From the records below, determine the number of lines containing "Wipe". Output that number alone.

------ Information supplied

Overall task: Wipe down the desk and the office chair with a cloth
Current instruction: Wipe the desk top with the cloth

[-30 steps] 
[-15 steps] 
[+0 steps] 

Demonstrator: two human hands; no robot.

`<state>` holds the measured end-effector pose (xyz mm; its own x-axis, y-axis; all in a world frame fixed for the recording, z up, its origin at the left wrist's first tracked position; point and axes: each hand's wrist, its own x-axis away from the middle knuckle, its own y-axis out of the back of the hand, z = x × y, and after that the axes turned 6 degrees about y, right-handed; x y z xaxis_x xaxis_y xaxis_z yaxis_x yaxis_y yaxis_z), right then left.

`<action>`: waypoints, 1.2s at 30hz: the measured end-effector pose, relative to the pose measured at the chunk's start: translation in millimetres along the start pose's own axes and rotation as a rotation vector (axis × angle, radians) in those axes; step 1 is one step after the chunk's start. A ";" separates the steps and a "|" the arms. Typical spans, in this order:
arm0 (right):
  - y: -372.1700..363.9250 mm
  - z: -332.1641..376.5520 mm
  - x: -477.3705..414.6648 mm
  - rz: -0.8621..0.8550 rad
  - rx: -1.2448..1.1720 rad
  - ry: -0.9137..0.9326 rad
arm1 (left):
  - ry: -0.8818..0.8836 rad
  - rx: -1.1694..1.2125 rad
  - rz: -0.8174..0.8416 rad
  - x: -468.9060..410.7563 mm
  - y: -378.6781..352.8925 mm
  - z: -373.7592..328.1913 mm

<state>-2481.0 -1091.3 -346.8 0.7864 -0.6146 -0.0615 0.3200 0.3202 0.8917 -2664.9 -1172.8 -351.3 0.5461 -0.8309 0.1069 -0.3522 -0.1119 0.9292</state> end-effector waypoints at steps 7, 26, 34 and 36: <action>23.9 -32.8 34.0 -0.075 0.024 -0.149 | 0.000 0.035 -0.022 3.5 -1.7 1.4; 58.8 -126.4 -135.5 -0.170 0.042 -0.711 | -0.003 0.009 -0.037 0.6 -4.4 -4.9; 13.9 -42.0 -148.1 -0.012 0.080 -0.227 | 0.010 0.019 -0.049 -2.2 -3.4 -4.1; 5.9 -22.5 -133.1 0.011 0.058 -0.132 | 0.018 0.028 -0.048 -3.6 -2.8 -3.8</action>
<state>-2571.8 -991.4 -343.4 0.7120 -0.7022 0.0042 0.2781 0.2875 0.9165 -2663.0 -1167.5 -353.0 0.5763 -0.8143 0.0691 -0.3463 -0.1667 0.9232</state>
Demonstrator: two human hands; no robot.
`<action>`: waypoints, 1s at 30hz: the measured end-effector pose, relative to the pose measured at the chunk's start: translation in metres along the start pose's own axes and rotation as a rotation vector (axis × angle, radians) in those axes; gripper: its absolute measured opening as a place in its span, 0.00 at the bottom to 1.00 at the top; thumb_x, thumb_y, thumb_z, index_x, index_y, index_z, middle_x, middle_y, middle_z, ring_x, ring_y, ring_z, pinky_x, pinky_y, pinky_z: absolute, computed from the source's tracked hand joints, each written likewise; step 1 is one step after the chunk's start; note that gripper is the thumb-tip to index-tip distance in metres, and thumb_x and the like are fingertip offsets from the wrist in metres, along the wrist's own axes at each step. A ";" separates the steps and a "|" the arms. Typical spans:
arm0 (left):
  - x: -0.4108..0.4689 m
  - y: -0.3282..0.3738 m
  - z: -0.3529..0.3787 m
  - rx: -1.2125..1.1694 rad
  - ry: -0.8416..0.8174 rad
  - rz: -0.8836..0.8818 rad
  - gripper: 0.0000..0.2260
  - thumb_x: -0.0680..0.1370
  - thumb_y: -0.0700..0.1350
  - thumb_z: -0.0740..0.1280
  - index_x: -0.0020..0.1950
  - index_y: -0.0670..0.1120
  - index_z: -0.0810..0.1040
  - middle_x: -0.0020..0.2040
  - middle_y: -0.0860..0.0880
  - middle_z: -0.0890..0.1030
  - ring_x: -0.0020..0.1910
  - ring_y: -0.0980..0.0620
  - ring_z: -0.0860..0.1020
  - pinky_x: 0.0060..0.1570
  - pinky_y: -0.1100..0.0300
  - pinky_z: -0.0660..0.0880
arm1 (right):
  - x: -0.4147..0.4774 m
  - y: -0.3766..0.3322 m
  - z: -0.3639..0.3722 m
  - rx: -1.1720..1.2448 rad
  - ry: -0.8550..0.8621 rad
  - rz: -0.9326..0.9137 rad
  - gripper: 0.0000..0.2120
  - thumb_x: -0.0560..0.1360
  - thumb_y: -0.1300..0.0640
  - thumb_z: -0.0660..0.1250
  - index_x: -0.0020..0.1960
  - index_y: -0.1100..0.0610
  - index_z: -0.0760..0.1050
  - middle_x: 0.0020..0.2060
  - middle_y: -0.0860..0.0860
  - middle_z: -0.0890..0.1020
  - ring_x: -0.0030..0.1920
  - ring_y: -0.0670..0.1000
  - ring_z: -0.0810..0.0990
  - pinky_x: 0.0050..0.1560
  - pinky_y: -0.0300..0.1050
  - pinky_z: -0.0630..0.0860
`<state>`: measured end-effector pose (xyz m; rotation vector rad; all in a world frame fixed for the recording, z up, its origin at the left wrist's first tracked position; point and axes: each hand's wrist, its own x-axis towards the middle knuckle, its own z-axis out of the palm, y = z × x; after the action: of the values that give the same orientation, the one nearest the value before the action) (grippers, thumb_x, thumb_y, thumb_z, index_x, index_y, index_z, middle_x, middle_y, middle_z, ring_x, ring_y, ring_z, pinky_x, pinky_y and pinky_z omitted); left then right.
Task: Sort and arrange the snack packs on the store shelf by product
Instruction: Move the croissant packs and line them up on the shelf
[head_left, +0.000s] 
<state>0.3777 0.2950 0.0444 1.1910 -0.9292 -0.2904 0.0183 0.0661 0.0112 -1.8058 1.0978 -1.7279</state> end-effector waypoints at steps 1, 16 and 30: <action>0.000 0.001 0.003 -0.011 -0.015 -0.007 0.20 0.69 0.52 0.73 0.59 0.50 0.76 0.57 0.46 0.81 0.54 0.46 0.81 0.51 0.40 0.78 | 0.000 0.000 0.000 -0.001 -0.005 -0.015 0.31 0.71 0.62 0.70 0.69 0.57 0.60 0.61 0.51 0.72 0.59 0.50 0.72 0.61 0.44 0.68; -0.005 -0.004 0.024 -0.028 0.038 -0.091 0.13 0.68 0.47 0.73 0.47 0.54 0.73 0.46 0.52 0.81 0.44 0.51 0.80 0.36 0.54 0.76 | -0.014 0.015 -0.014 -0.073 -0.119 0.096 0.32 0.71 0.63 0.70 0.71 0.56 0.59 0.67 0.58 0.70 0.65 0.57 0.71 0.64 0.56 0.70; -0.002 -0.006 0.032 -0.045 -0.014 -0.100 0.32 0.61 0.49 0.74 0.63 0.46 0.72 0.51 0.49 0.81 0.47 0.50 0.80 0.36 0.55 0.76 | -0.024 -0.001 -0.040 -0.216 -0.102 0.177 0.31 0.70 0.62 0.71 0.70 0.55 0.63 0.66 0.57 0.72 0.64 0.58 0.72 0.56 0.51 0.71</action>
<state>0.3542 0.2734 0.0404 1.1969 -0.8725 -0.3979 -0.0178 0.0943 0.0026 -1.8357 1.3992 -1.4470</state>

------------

▸ **Result of the exercise**
2